– Вы любили меня всего один день; полагайтесь на меня всегда.
Скоро затем, закутанный с ног до головы в длинный плащ, из-под которого видны были только каблуки его сапог, конец шпаги и перо на шляпе, Гуго дошел благополучно до отеля Колиньи, а за ним подошли Кадур – огородник и Коклико – тряпичник.

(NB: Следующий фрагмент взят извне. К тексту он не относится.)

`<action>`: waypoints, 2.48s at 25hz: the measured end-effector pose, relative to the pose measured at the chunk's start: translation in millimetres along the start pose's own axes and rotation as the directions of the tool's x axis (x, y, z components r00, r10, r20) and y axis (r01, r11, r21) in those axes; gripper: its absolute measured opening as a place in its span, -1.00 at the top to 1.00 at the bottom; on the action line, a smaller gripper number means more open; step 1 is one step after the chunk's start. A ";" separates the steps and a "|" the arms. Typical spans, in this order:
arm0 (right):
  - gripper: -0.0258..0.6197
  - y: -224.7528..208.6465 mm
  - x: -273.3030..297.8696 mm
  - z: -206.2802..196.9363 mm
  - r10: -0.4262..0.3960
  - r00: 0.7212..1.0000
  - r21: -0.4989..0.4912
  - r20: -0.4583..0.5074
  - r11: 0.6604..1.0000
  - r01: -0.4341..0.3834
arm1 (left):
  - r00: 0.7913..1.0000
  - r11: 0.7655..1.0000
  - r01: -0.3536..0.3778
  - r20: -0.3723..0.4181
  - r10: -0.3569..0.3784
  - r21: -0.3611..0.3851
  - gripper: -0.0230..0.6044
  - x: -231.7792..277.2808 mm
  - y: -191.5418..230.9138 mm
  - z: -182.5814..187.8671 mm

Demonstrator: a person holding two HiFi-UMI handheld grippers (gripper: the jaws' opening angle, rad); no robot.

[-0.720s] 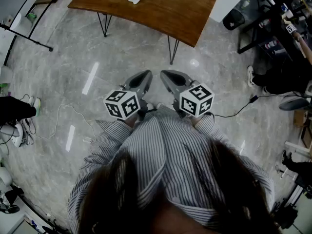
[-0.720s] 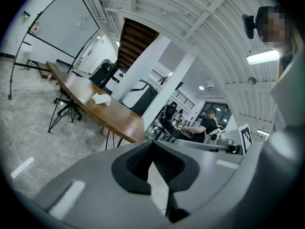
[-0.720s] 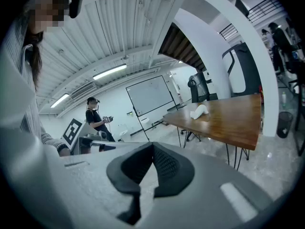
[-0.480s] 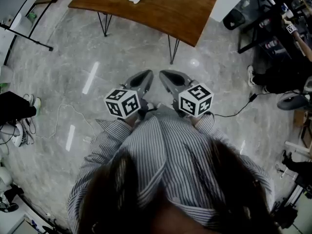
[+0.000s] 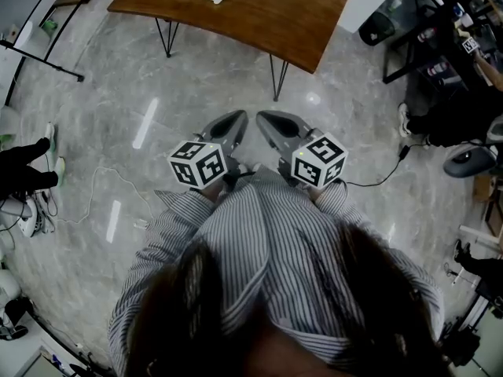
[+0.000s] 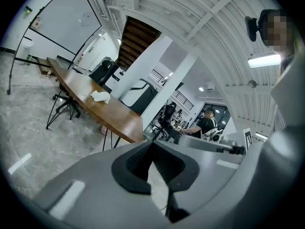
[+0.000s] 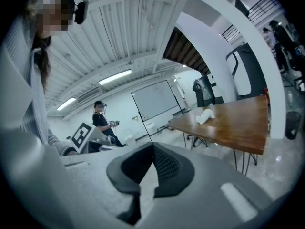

Лишь только он вошел в двери отеля, дворецкий остановил его: граф де Колиньи занят важными делами и никого не принимает.
– Потрудитесь доложить графу, что дело, по которому я пришел, не менее важно, – возразил Гуго гордо, – и что он будет сам раскаиваться, если меня не примет теперь же: дело идет о жизни человека.
– Как зовут вашу милость? – спросил дворецкий.
– Гриф де-Колиньи прочтет мое имя на бумаге, которую я должен ему вручить.
– Ваша милость не поверит ли мне эту бумагу?
– Нет! граф де-Колиньи один должен прочесть ее…. Ступайте.
Дворецкий уступил этому повелительному тому и, почти тотчас же вернувшись, сказал:
– Не угодно ли войти? граф вас ожидает.
Гуго застал графа де-Колиньи стоящим перед столом, заваленным картами, планами, в большой комнате, освещенной высокими окнами, выходящими в сад, залитый светом. У него был стройный стан; красивое лицо его поражало выражением смелости и упорства; ни утомительные походы, ни заботы честолюбия не оставили ни малейших следов на этом лице. Мужественный и ясный взор графа остановился на Гуго.
– Вы желали говорить со мной, и со мной одним? – спросил он.
– Так точно, граф.
– Вы, значит, думали, что принесенная вами бумага настолько важна, что, не зная меня и не желая себя назвать, вы сочли себя вправе настаивать, чтоб я вас принял немедленно?
– Вы сами увидите это сейчас, я же вовсе не знаю, что заключается в этих бумагах.
– А! – отвечал граф де-Колиньи с видом любопытства. Он протянул руку и Гуго подал ему пакет.
При первом взгляде на адрес, граф де-Колиньи вздрогнул, вовсе не стараясь скрыть этого движения.
– Графиня Луиза де-Монтестрюк!.. – вскричал он.
Он поднял глаза и взглянул на стоявшего перед ним незнакомца, как будто отыскивая в чертах его сходство с образом, воспоминание о котором сохранилось в глубине его сердца.
– Как вас зовут, ради Бога? – спросил он наконец.